I’ve written extensively about my experiences as a high school swimmer. As a senior in 1993, I received some attention from college coaches who were interested in my joining their team to continue both my academic and athletic pursuits. In those days, there were two primary forms of communication, telephones and the US postal service. The world-wide web was still two years from being unveiled to the masses, smart phones were the stuff of science fiction, and social networking happened at 7:00 in the morning when all of the old men in town met up for breakfast at Hardee’s. While a simpler time, the recruiting process for prospective student athletes was also a bit mysterious. For example, I never did find out, nor will I probably ever find out, how Johns Hopkins University in Baltimore, MD found me, a small town Indiana boy who barely made a splash at the state finals, and decided that I was a legitimate recruiting target. Back then, processes seemed slower, the world seemed bigger, and if someone wanted information about you, they’d have to actually come and talk to you.

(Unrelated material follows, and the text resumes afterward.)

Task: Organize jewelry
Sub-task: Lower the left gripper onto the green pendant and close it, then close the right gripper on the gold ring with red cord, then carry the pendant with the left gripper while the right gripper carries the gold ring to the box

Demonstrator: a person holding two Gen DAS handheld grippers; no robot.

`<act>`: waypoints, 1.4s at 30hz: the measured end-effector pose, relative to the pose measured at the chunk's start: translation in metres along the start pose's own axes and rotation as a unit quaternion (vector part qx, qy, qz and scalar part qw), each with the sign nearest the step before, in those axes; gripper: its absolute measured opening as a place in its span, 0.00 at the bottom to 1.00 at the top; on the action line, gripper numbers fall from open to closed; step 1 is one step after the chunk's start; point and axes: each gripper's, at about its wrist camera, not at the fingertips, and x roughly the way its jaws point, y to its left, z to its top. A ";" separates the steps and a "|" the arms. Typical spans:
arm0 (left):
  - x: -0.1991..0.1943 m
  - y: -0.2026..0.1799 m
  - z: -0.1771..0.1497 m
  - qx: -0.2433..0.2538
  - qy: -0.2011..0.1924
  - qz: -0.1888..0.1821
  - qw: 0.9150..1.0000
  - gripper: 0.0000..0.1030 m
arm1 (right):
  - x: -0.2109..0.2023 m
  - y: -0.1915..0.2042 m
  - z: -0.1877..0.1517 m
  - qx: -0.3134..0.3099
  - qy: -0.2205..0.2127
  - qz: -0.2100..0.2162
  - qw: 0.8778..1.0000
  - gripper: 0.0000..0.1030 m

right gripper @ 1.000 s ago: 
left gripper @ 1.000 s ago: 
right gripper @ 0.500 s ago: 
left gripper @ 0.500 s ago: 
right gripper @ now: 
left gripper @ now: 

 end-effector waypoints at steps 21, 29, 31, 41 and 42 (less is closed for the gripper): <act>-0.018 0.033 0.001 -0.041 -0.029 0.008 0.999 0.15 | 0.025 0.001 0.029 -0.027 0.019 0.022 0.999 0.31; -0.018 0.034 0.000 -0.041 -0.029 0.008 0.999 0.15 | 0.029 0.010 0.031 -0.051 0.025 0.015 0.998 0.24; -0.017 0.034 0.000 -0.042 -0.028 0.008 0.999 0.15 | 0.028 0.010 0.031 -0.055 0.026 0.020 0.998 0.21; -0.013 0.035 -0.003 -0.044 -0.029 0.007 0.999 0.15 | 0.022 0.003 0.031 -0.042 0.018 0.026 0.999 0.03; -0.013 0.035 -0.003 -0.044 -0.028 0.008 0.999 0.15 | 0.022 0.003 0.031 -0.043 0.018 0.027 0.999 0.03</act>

Fast forward twenty-five years, and I am no longer being pursued for my athletic abilities. However, I now have a son who shows legitimate promise as a sprinter in track & field. Perhaps more importantly, he’s also interested in running in college. However, his high school is even smaller than mine was, and is known more for its football successes than for anything else. Track and field is kind of an afterthought, as are small, rural Illinois towns in general. How, in this age of constant bombardment and multiple social channels, is it possible to match a student up with the best athletic and academic program?
In some ways, it’s actually easier now than in the past. Especially for smaller colleges with tiny recruiting budgets and coaches who are already stretched thin by everyday duties. I’ve found that nearly every NCAA Division III or NAIA school has a recruiting page on their athletic site. It usually consists of a questionnaire asking for basic information (height, weight, contact info) as well as best events/times and GPA. In a few cases, Connor has heard back from coaches (assistant and head) within a relatively short time frame, and in some cases he’s not heard back at all. We’ve found the best way to get a response from a college coach is to fill out the questionnaire while sending a direct e-mail to the head coach (also available via the website) at the same time. That way, the coach knows that you’re really interested and not just filling out every questionnaire on the Internet.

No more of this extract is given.